Sid Sen will present his preFPO on Thursday March 8 at 11AM in Room 402.
The members of his committee are: Bob Tarjan, advisor, reader; Michael Freedman,
advisor, reader; Jen Rexford, reader; Vivek Pai and Bob Sedgewick, nonreaders.
Everyone is invited to attend his talk. His abstract follows below.
----------------------------------

Title: New Data Structures and Algorithms for Highly-Available Distributed Systems

Abstract:

We design new data structures and algorithms to improve the availability of

distributed systems. Our work spans several settings, from individual database

servers to large-scale peer-to-peer systems. A unifying approach in our work is

to synergize theory and systems until a solution that is both practical and

provably good is attained.

In database systems, availability suffers when transactions contend for locks on

shared index structures. To increase transaction concurrency, many databases

such as Berkeley DB avoid rebalancing B-tree indices after deletions, only

rebalancing after insertions. But when one company tried this technique with

red-black trees, the result was an extended downtime and litigation. Using a

novel exponential-potential analysis, we theoretically justify why deletion

without rebalancing works in B-trees but fails in red-black trees, and devise

a new binary tree called Ravl trees that works.

In peer-to-peer systems, the availability of a service depends on unreliable

participant machines. These machines fail not just by crashing, but also in

arbitrary ways, e.g. due to bugs or malice. To scale such a system securely, we

must partition it into smaller groups that remain locally correct despite a

dynamic, global adversary. We expose serious practical limitations in the

current-best algorithm for this, and devise a new algorithm called Commensal

Cuckoo that keeps the system available two orders of magnitude longer.

In enterprise desktop and some server cluster settings, availability is often

desired in conjunction with energy efficiency. Unfortunately, existing

energy-saving solutions require special hardware or virtualization technology

that IT departments are unwilling to deploy. To address this, we built GreenUp,

a system that allows any machine to act as a proxy for other sleeping machines,

ensuring their availability to clients seamlessly. Notably, while optimizing

load distribution in GreenUp, we discovered and analyzed a new balls-in-bins

process with connections to population genetics and high-dimensional geometry.

GreenUp is deployed on over ~1,100 machines within Microsoft.
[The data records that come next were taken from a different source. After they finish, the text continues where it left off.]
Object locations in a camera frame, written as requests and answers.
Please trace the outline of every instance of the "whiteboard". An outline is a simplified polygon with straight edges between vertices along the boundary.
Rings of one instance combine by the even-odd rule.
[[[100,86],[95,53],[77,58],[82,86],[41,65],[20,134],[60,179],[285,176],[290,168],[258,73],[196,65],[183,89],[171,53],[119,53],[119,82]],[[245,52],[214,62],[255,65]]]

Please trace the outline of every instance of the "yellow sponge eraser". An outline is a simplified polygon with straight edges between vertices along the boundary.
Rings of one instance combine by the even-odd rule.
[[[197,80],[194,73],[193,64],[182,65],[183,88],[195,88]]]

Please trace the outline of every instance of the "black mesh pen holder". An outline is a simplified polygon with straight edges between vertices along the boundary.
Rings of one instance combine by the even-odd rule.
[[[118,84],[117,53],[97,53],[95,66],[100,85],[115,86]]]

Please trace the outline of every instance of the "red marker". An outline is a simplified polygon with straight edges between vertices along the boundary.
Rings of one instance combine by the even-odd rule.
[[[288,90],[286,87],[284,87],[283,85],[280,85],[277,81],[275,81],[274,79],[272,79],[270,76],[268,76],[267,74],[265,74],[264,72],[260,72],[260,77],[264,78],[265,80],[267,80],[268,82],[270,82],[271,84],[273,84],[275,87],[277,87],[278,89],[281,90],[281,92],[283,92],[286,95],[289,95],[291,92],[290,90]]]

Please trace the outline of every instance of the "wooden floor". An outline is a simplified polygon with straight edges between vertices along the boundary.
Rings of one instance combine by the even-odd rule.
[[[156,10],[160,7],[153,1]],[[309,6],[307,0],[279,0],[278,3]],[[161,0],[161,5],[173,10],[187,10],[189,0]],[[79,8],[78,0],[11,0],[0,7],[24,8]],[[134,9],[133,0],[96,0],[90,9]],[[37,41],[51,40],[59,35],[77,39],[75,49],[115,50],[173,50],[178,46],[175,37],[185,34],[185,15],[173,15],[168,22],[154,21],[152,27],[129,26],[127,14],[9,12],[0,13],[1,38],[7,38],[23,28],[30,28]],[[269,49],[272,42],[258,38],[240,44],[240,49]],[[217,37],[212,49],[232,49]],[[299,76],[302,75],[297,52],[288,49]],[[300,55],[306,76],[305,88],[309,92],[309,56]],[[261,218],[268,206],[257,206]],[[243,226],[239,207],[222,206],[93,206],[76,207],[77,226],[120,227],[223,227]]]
Though often ignored, networking is as critical to the availability of a system

as the servers themselves. Beyond connectivity, congestion in the network can

render services unavailable by starving traffic, even when sufficient bandwidth

exists. We address this problem in datacenter networks through LocalFlow, a flow

routing algorithm based on splitting flows. Unlike prior solutions, LocalFlow is

switch-local (and hence scalable) and routes optimally. Realizing LocalFlow

required a novel theoretical model as well as novel mechanisms for practical

deployment on programmable commodity switches.